- _WORK INSTRUCTION_
Go through the data and copy each line where the string "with" appears.

- _PROVIDED MATERIAL_
::::::

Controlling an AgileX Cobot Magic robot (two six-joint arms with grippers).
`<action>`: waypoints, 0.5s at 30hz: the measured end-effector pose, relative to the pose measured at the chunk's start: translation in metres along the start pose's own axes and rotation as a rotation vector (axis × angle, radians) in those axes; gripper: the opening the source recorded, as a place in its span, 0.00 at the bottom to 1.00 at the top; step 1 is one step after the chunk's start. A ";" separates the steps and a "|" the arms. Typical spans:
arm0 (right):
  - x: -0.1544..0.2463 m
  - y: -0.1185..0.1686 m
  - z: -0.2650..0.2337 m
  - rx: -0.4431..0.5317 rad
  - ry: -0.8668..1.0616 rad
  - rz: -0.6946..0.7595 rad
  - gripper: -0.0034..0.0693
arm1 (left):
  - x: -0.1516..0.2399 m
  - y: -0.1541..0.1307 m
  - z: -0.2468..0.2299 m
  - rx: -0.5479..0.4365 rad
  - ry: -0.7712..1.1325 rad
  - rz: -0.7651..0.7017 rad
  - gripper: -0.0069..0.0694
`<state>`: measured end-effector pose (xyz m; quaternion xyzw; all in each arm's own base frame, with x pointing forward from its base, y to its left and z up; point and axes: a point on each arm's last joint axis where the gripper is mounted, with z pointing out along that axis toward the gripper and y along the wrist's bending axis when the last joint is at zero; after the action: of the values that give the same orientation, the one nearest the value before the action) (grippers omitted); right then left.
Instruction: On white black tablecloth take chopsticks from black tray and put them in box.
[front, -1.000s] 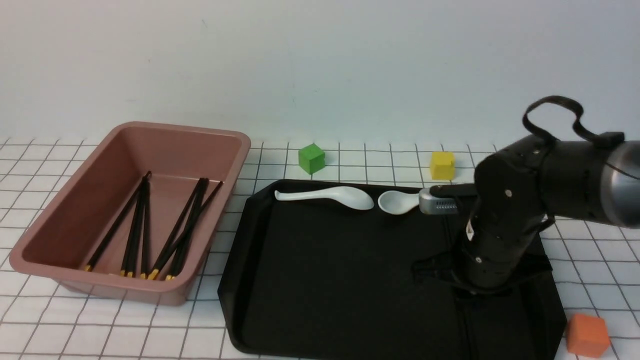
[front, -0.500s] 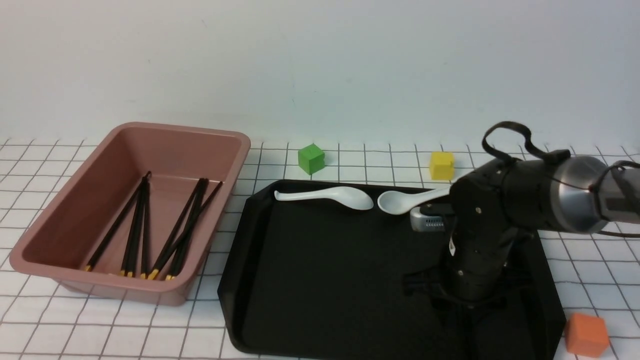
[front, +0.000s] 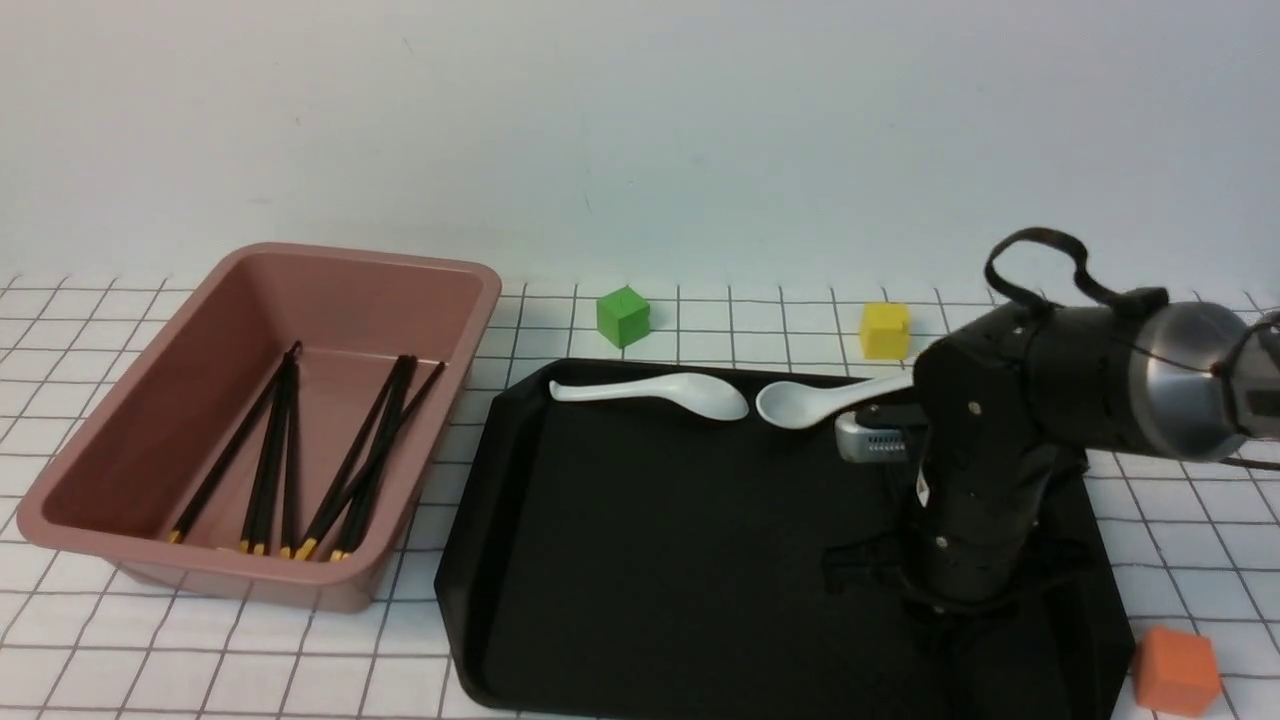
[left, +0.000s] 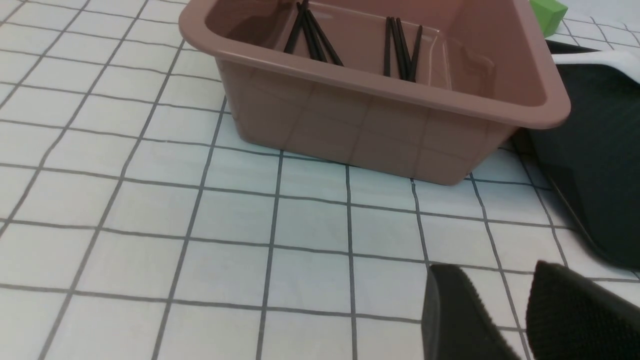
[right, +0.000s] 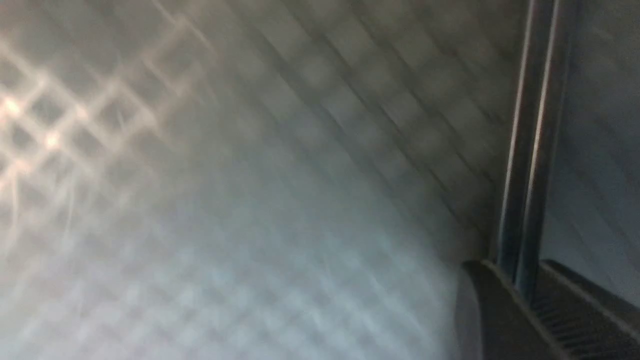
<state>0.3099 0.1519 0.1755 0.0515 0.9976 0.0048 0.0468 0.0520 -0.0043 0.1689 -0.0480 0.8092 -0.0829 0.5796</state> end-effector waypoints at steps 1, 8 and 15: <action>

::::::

- _RESULT BELOW_
Controlling an AgileX Cobot Magic robot (two six-joint arms with grippers).
`<state>`: measured end-effector pose (xyz m; quaternion xyzw; all in each arm's own base frame, with x pointing forward from its base, y to its left and z up; point and axes: a point on each arm's last joint axis where the gripper is mounted, with z pointing out along that axis toward the gripper and y along the wrist's bending axis when the last joint is at zero; after the action: of the values that give the same orientation, the one nearest the value before the action) (grippers omitted); right then left.

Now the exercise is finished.